Tuesday, October 25, 2016

Strippers and Smokes and Secrets: A Day At The Racies

Here’s what kind of good friend I am. I am going to tell you about an adventure a few pals and I had in a strip joint but I’m not going to name names.  
TALK ABOUT YOUR YONGE STREET STRIP 

Except for the name of the strip joint: Starvin’ Marvin’s. It was on what is known as the Yonge Street strip, just north of Dundas. My friends and I were visiting Toronto from our hometown of Sudbury and we were probably I’m guessing 15 years old.

This was long before the Internet. Dirty pictures were rare in our Catholic lives; real live naked women rarer. We figured we could lie about our age, tell the woman at the ticket booth that we were 18, and see stuff we’d only ever talked about.

I’m pretty sure Starvin’ Marvin’s didn’t have a bar. I could be mistaken on that but even if it did, that’s not what we were interested in. 

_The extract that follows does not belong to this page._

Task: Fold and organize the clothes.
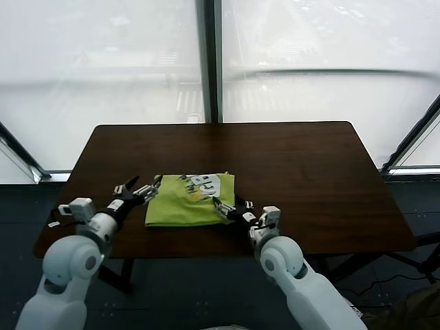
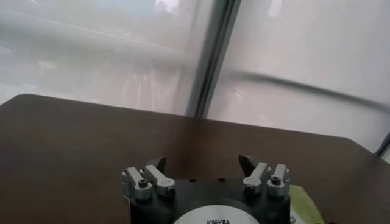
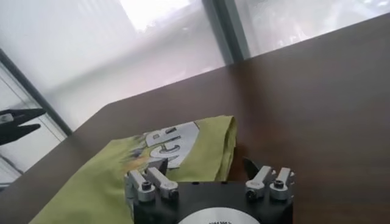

The plan, I should add, included Groucho Marx glasses and moustaches. I don’t know whose idea that was, but we each carried a set and figured that if we wore them while we watched the show--I can’t believe this really happened but it did--we would be in no danger of being recognized.
IT WAS STARVIN' MARVIN'S OR BUST 

Getting in was far easier than we had anticipated. I’m not sure the ticket seller even looked at us, and I forget the price of admission. 

I do remember, though, which way the hallway to the showroom led us, and how we found ourselves in the front row, right near the stage, surrounded by mostly empty chairs.

And we donned our disguises. 

A band was playing.  The lights went down, an announcer told us the show was about to begin; and, taking us by complete surprise, a house comedian walked on to the stage. The three of us instantly chickened out and removed the glasses. 

Which turned out to be his cue. The comic walks over and standing RIGHT OVER US, says,
“Hey boys! What’d you do
I OUGHTN'T VISIT ANY STRIP CLUB THAT WOULD HAVE ME AS A PATRON. 
with the disguises?”

And then.

Him: “Where ya from?”

One of us, probably the one whose voice had broke: “Sudbury!”

Him: “Sudbury? I know Sudbury. Ever been to the Belton Hotel”? The Belton was a sleazy beer hall in the west end of town, about 10 blocks from OUR HOUSE.

Us, lying: “Yes!”

Him: I forget.

All I remember is that as soon as he said Belton, I thought, "if I say anything else he’s going to be like, 'Hey! You’re Tom’s brother! How’s he doin'?'”

From that moment I was in total hide mode, slouching as low as possible in the chair, glancing around the joint, trying to get a look at the other patrons and hoping that none would recognize me. 

It was the same when we left. I remember nipping out of there absolutely sure that standing out on Yonge Street would be our parish priest Father Feranzena, or maybe Mr. Blackwell our grade-eight teacher. 

Worst part: I don’t remember any stripping. Just guilt.

Why am I telling you this now?

Because yesterday, I had the very same feeling, though it had nothing to do with naked women.

Yesterday morning, I had to visit a small tailor shop here in Toronto and when I got to the front door, one of those horrible “Back in 5 minutes” signs hung in mid-glass. “Back in 5 minutes” doesn’t tell you anything. Except that the store’s closed.
  
I got in my car to wait. Five minutes passed. Sign remained hung.

Adjacent to the tailor shop was a small café. “Maybe,” I thought, “He’s in there having a coffee.”

I walked over, opened the door, and was almost knocked down by the smell of ….I hope you’re sitting down…cigarette smoke. Inside, there were three men, my age or older, sipping coffee, watching TV and enjoying cigarettes. Sin-freaking-city!
JUST LIKE THE GOOD OLD DAYS, THE PLACE STANK.  
I felt like I was in Starvin’ Marvin land again.  (Amazing how, within the space of a few years, what we deem socially acceptable can take such whiplash-style whoop dee doos.)

“Just wondering,” I asked the guy nearest the door, “if the tailor from next door’s in here. Sign says he’ll be back in five minutes.”

“Not here,” he said, “He’s just going to the bathroom. He’ll be done soon.”

And he was. Right on schedule. And I didn’t tell him about my conversation with the guy next door.

Here’s what kind of nice reporter I am. Just like I’m not going to tell you who my co-strip-club-goers were; I’m not revealing any geographic details about the smoky restaurant or tailor shop.


I didn’t say I was good reporter, just a nice one.